Material to process Start Marker
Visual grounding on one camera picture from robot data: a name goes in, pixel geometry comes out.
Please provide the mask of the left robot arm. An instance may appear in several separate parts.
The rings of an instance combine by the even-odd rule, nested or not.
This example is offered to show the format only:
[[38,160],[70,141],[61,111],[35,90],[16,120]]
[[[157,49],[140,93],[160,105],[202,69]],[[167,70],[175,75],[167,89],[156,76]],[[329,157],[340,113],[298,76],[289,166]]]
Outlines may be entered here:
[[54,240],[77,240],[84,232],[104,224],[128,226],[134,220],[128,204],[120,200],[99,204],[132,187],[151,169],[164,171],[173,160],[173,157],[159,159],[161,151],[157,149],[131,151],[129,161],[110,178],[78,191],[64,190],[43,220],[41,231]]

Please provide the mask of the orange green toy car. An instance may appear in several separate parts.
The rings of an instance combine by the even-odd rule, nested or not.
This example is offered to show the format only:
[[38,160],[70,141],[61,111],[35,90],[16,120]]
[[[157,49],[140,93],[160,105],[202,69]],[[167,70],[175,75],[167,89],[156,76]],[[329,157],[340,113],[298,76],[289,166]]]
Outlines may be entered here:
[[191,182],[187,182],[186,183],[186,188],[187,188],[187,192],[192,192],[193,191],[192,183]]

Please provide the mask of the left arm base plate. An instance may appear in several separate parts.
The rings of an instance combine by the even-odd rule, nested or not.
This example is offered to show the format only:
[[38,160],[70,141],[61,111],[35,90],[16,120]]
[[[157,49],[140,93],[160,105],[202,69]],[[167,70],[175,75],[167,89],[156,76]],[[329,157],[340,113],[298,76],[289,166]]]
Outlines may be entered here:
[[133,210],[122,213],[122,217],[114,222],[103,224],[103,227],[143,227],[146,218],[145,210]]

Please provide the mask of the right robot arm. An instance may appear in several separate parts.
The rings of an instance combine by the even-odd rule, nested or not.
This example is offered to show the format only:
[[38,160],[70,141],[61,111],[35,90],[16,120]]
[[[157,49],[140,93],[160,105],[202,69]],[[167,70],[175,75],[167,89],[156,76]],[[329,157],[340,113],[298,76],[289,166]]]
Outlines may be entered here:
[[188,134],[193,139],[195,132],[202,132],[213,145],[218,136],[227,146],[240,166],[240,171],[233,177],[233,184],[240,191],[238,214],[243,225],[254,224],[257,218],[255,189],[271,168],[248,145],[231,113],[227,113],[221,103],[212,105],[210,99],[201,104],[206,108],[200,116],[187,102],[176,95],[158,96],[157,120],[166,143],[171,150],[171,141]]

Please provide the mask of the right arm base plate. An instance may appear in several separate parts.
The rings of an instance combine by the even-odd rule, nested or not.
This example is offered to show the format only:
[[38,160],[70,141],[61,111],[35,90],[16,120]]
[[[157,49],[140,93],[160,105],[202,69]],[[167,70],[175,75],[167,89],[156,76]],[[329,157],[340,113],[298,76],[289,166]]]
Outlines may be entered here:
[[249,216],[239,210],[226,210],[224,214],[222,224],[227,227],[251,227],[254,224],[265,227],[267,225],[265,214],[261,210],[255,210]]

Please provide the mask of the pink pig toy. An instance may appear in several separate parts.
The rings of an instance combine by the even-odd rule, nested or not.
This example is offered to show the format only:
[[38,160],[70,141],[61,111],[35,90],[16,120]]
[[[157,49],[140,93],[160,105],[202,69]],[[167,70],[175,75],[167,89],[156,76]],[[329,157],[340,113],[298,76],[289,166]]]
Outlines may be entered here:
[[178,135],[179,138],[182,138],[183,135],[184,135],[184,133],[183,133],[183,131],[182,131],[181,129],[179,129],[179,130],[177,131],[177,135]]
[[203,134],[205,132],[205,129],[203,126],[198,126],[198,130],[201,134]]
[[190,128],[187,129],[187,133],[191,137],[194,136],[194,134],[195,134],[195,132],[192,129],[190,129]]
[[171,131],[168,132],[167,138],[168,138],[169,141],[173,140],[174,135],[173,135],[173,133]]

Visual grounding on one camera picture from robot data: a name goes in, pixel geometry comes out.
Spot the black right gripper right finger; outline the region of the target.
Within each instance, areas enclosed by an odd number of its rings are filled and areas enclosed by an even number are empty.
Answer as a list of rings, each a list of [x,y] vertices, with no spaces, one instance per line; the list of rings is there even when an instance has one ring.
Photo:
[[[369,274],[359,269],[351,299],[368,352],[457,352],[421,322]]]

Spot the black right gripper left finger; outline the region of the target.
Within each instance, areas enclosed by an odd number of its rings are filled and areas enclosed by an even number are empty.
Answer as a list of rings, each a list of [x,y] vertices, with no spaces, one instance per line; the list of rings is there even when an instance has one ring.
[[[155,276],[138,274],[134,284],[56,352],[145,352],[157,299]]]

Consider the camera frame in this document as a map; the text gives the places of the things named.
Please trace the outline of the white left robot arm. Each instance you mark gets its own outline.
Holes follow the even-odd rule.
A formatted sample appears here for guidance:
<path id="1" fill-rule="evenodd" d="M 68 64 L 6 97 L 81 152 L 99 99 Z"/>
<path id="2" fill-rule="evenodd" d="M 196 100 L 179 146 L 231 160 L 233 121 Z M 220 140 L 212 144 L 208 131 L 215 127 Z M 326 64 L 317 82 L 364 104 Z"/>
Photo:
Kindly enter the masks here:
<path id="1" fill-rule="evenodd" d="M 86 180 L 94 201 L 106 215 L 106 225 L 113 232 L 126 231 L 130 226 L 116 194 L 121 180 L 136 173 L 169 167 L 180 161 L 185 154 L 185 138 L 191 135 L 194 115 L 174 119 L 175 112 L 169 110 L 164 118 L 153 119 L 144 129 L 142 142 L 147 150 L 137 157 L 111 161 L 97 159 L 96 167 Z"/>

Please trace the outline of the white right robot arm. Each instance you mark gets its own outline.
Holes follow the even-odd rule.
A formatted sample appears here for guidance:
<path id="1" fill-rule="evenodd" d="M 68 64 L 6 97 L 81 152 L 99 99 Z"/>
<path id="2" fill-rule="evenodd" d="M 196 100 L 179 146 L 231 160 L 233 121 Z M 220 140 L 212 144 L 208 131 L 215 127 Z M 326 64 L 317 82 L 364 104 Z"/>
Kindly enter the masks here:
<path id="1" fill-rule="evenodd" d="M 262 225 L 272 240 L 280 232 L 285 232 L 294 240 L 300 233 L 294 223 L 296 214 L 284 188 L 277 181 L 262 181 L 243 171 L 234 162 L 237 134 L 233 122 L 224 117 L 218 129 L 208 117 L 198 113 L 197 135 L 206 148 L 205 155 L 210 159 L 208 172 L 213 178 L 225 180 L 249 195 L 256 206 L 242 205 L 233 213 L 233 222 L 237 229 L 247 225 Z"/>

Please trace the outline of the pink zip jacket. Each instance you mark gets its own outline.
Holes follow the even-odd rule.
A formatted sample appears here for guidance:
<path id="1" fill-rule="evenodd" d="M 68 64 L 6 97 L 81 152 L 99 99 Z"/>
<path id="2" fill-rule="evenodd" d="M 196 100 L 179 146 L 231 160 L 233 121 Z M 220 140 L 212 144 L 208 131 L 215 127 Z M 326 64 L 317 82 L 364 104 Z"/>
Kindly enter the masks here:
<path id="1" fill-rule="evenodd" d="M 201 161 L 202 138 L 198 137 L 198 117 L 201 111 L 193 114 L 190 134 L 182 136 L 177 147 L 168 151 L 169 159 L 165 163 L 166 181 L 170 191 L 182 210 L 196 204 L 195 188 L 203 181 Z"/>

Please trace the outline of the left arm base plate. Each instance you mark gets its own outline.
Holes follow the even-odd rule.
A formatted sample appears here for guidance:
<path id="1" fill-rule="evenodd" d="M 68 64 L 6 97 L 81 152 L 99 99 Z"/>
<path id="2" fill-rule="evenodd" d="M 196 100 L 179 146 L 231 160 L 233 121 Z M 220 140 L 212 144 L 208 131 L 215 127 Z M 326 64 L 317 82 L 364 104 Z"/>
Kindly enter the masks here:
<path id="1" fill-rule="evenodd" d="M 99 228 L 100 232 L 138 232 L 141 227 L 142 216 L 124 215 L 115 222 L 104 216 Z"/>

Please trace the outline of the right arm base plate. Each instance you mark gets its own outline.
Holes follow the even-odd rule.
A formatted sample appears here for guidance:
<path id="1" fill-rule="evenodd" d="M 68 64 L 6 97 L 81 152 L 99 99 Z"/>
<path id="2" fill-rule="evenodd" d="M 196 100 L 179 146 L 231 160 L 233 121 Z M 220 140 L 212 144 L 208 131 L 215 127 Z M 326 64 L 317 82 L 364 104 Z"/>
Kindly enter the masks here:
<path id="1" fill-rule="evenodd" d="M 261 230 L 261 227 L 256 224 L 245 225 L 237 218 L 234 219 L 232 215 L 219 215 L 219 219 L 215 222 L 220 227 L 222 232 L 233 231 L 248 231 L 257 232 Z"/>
Material to process End Marker
Directions:
Return, from the entries, each line that holds "finger".

Solution:
Spot the black right gripper right finger; outline the region of the target.
Spot the black right gripper left finger; outline the region of the target.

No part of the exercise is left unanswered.